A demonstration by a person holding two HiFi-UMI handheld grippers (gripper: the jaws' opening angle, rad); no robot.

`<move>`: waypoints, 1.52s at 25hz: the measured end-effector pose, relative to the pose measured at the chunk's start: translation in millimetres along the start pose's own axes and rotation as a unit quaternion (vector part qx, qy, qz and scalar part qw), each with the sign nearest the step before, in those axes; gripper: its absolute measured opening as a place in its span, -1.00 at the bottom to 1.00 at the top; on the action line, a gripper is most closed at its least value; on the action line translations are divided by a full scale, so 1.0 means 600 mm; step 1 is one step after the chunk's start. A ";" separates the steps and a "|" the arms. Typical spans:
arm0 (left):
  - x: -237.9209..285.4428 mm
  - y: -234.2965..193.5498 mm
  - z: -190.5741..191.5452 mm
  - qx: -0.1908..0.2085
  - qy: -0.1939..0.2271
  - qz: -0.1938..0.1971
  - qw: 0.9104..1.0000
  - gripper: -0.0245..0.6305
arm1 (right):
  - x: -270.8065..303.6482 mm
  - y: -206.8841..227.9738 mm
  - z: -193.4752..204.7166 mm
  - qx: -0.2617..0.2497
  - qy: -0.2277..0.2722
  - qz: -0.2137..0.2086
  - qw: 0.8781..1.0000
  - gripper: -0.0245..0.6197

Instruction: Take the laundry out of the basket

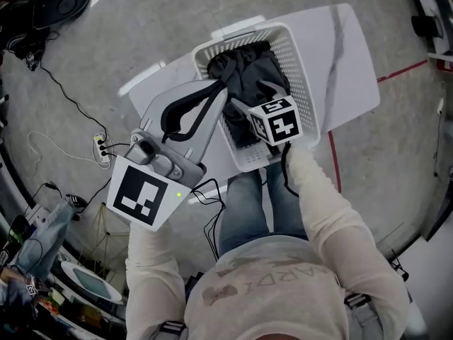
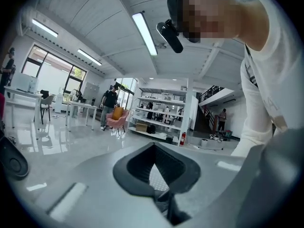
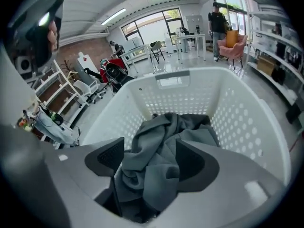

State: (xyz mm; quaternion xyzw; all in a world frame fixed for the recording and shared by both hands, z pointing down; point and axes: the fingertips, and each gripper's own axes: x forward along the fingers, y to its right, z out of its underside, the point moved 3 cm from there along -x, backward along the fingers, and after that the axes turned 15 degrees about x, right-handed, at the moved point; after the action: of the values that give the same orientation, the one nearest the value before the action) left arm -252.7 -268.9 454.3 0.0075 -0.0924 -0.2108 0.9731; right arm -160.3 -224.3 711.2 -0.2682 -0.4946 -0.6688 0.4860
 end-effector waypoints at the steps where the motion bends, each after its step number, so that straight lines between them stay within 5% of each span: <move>1: 0.004 0.001 0.012 0.000 -0.001 0.005 1.000 -0.92 | 0.019 0.005 0.008 -0.009 -0.007 0.011 1.000 0.25; 8: 0.011 0.012 0.056 -0.006 -0.004 0.017 1.000 -0.92 | 0.114 0.027 0.073 -0.080 -0.107 0.054 0.990 0.58; 16: -0.004 0.014 0.089 -0.014 -0.009 0.014 1.000 -0.92 | 0.201 0.068 0.113 -0.143 -0.198 0.092 0.965 0.64; 20: -0.015 0.011 0.102 -0.013 -0.014 0.010 1.000 -0.92 | 0.237 0.110 0.122 -0.158 -0.206 0.140 0.956 0.61; 27: -0.021 0.022 0.100 -0.010 -0.016 0.000 1.000 -0.92 | 0.197 0.057 0.113 -0.149 -0.196 0.093 0.965 -0.16; 32: -0.029 0.035 0.083 -0.005 -0.019 -0.013 1.000 -0.92 | 0.153 0.064 0.104 -0.108 -0.173 0.058 0.977 -0.33; 38: -0.036 0.060 0.039 0.003 -0.018 -0.034 0.999 -0.92 | 0.040 0.017 0.048 -0.039 -0.071 -0.039 0.996 -0.34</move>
State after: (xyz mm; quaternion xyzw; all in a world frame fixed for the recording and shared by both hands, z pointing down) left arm -261.6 -226.4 475.3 0.0094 -0.1100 -0.2440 0.9635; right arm -163.5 -207.4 746.1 -0.3142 -0.5115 -0.6855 0.4120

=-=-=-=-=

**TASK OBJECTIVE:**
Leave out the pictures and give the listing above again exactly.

**SOLUTION TO THIS EXERCISE:**
A demonstration by a person holding two HiFi-UMI handheld grippers (gripper: the jaws' opening angle, rad); no robot.

`<move>`: waypoints, 1.52s at 25hz: the measured end-effector pose, relative to the pose measured at the chunk's start: translation in millimetres along the start pose's own axes and rotation as a unit quaternion (vector part qx, qy, qz and scalar part qw), each with the sign nearest the step before, in those axes; gripper: its absolute measured opening as a place in its span, -1.00 at the bottom to 1.00 at the top; on the action line, a gripper is most closed at its least value; on the action line translations are divided by a full scale, so 1.0 means 600 mm; step 1 is one step after the chunk's start. A ";" separates the steps and a "|" the arms. Typical spans:
arm0 (left):
  - x: -237.9209..285.4428 mm
  - y: -234.2965..193.5498 mm
  - z: -190.5741..191.5452 mm
  - qx: -0.1908..0.2085
  - qy: -0.1939..0.2271
  - qz: -0.1938..0.1971
  - qw: 0.9104..1.0000
  - gripper: -0.0245..0.6305
arm1 (right):
  - x: -270.8065..303.6482 mm
  - y: -206.8841..227.9738 mm
  - z: -193.4752..204.7166 mm
  - qx: -0.2617..0.2497
  - qy: -0.2277..0.2722
  - qz: -0.2137..0.2086
  - qw: 0.8781..1.0000
  - gripper: -0.0245..0.6197

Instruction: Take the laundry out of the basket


State: (xyz mm; quaternion xyzw; all in a world frame fixed for the recording and shared by both hands, z pointing down; point and axes: the fingertips, and each gripper's own axes: x forward along the fingers, y to its right, z out of its underside, the point moved 3 cm from there along -x, backward along the fingers, and after that the axes turned 15 degrees about x, right-handed, at the moved point; after the action: of the values that give the same orientation, the one nearest the value before the action) left arm -252.7 -268.9 454.3 0.0075 -0.0924 -0.2108 0.9731; right arm -160.3 -224.3 711.2 -0.2682 -0.4946 -0.6688 0.4860
 end-effector waypoints at the steps where the motion bends, each after its step number, so that straight lines between them stay within 5% of each span: <move>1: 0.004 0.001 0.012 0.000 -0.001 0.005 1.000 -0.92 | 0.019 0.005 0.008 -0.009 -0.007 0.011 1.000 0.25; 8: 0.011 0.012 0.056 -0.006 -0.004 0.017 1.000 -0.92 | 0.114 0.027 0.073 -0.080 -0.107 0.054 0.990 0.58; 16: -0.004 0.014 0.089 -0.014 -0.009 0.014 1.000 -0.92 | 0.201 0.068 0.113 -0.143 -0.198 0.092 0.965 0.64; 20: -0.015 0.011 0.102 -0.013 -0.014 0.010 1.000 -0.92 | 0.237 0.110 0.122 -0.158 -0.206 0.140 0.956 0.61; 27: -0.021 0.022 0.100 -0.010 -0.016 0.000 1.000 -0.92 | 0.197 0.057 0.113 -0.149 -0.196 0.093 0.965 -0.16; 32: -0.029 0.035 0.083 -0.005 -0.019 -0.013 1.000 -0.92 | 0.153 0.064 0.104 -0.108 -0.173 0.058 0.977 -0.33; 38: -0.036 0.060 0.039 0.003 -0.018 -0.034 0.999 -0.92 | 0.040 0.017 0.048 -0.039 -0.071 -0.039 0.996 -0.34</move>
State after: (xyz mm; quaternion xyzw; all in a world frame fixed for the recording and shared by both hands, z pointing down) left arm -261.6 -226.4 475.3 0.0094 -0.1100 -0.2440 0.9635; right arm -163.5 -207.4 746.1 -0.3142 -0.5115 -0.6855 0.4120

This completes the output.